Task prompt:
Please return every line in the entries below with the word "field" in it.

(Data entries)

▽

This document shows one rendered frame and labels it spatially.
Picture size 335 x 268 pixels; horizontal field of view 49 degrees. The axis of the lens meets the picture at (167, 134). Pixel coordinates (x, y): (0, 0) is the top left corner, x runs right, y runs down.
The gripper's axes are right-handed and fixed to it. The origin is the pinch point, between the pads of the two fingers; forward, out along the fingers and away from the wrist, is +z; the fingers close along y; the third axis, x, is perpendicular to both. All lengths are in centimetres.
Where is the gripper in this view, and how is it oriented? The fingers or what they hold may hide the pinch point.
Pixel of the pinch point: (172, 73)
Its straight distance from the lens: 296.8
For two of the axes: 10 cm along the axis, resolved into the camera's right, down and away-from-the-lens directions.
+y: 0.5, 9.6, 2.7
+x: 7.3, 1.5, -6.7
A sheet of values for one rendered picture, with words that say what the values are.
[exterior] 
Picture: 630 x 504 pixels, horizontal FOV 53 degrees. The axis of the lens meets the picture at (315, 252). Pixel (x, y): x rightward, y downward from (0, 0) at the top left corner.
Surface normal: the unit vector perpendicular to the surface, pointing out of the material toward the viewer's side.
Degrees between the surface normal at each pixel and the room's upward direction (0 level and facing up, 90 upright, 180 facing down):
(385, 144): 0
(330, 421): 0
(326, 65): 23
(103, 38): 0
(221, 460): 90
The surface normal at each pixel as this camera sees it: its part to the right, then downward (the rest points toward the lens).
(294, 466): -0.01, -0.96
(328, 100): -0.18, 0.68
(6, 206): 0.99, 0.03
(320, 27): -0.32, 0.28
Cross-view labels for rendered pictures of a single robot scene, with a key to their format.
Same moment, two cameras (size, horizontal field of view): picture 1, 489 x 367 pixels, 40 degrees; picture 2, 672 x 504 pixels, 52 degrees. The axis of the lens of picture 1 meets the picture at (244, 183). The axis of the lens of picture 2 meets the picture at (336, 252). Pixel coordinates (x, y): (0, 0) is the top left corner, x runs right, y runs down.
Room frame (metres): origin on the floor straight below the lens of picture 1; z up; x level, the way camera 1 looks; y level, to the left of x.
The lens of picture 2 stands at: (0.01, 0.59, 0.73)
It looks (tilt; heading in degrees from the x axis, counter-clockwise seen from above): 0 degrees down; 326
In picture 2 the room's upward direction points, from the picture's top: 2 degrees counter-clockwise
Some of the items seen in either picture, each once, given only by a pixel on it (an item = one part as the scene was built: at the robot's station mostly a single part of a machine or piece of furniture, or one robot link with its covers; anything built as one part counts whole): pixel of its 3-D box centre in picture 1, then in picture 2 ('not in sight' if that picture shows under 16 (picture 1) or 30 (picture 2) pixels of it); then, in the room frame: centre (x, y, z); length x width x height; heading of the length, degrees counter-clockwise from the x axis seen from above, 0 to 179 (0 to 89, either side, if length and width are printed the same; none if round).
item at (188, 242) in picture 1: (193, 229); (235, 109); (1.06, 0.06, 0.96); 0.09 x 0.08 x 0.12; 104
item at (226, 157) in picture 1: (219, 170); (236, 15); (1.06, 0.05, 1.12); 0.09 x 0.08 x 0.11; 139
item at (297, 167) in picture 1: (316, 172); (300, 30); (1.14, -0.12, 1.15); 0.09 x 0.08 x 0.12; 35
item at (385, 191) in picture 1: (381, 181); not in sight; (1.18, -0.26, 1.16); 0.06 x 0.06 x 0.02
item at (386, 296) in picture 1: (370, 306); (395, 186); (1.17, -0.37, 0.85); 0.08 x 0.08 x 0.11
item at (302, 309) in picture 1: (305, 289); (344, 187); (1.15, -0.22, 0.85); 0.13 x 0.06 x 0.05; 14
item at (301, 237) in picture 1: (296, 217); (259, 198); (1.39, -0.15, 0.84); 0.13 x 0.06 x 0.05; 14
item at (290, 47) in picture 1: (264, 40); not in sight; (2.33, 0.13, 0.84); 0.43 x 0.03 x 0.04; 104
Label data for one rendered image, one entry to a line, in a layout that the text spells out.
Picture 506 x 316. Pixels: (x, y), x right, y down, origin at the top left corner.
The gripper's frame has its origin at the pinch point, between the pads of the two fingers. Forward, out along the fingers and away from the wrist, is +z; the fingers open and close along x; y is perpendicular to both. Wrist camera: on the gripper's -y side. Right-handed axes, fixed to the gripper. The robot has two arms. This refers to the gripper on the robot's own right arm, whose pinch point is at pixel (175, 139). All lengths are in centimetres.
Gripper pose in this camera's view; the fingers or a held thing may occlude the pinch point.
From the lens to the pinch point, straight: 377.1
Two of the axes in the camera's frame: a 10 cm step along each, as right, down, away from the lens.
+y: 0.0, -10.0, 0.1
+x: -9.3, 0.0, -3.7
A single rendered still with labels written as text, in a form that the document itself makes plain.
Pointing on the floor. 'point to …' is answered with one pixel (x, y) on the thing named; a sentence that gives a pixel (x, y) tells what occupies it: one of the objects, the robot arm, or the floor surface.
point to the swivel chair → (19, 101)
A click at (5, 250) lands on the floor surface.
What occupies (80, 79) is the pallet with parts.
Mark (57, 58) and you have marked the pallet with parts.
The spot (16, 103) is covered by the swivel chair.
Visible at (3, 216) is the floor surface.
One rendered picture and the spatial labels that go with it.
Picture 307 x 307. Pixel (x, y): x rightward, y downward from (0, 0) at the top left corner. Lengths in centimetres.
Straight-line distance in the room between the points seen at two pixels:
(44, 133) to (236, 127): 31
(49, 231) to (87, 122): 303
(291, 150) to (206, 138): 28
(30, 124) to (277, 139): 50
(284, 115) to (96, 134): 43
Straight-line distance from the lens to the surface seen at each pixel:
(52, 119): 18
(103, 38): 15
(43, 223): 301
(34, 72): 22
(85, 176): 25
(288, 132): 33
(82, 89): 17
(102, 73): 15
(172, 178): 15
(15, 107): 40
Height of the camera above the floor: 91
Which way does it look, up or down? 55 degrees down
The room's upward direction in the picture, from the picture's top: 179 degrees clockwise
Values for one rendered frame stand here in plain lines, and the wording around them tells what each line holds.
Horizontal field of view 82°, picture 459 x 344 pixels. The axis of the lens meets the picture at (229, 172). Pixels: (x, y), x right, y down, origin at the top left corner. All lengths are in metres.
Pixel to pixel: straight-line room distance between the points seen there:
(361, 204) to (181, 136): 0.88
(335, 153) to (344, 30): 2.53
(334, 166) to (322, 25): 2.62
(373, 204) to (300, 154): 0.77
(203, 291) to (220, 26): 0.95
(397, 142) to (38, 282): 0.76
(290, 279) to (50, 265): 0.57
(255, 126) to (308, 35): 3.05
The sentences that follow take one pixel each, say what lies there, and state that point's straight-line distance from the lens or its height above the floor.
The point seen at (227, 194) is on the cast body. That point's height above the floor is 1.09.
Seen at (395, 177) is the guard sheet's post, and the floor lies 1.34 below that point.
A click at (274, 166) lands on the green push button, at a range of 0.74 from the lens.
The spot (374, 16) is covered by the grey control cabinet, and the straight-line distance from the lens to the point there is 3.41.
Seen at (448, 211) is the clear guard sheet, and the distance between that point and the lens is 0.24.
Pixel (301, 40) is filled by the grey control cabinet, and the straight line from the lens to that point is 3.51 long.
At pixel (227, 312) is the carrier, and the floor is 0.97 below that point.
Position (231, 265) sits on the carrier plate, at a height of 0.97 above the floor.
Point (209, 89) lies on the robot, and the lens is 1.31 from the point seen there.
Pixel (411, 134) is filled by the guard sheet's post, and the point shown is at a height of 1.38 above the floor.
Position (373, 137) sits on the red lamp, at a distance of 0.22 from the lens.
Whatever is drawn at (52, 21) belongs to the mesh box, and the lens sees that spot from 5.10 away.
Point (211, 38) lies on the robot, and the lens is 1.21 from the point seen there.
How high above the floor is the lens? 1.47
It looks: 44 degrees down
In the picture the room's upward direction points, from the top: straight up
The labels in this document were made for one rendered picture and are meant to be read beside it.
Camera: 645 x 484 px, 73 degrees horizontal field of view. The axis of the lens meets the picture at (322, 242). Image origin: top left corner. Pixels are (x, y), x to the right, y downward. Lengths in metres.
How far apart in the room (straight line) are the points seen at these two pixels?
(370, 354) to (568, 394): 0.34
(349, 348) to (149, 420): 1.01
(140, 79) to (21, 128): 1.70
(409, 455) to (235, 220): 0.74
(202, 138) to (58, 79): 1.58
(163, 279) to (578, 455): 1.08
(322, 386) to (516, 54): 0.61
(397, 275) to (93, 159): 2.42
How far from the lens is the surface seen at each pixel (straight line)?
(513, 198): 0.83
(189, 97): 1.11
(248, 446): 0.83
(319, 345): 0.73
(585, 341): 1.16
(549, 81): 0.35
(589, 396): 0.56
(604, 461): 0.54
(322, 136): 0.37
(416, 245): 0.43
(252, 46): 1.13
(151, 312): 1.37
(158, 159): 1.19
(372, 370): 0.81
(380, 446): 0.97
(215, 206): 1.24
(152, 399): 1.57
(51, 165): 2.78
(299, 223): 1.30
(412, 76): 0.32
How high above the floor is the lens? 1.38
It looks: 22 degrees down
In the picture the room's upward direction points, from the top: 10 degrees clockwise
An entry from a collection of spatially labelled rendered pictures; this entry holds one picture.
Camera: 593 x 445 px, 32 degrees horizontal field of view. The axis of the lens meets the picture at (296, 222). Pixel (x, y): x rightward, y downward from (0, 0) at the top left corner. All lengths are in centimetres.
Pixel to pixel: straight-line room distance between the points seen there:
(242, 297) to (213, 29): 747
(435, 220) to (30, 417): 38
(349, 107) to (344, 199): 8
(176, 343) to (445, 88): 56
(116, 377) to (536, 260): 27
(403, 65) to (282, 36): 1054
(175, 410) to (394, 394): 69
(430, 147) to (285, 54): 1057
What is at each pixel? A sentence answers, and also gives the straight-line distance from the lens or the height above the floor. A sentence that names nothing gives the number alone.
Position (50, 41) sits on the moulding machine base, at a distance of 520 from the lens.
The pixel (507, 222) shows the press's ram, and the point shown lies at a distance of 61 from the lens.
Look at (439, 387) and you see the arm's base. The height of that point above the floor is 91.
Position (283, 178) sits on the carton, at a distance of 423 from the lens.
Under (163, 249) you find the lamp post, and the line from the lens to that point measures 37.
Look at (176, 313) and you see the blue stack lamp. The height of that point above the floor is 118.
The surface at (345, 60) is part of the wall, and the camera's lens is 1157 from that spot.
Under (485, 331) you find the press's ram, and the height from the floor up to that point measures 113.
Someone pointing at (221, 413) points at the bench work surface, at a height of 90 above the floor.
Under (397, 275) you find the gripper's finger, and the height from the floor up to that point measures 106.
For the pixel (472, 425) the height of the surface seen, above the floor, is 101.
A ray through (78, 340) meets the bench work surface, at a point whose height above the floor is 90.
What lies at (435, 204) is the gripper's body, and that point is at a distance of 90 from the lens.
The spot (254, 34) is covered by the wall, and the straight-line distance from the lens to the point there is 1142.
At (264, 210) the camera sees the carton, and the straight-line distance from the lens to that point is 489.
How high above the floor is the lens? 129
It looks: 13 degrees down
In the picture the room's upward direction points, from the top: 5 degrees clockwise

△

Exercise answer:
Picture size 335 x 268 pixels; horizontal field of view 49 degrees. The axis of the lens meets the picture at (167, 134). Pixel coordinates (x, y): (0, 0) is the top left corner, x runs right, y runs down.
Same moment, two cameras (size, horizontal field of view): picture 1, 489 x 367 pixels, 40 degrees; picture 2, 672 x 504 pixels, 52 degrees. The axis of the lens of picture 1 meets the picture at (244, 183). The axis of the lens of picture 2 meets the picture at (336, 252). Pixel coordinates (x, y): (0, 0) is the top left corner, x runs right, y runs down.
Horizontal field of view 82°, picture 459 x 344 pixels. The axis of the lens meets the picture at (229, 172). Pixels: (x, y), x right, y down, origin at the top left corner. All lengths are in metres.
Camera: 645 x 484 px, 73 degrees horizontal field of view. The axis of the lens meets the picture at (322, 242). Image origin: top left corner. Pixels are (x, y), x to the right, y downward. Lengths in metres.
Camera: 593 x 445 px, 32 degrees horizontal field of view. The axis of the lens meets the picture at (296, 222). Pixel (x, y): x rightward, y downward from (0, 0) at the top left corner. All lengths are in centimetres.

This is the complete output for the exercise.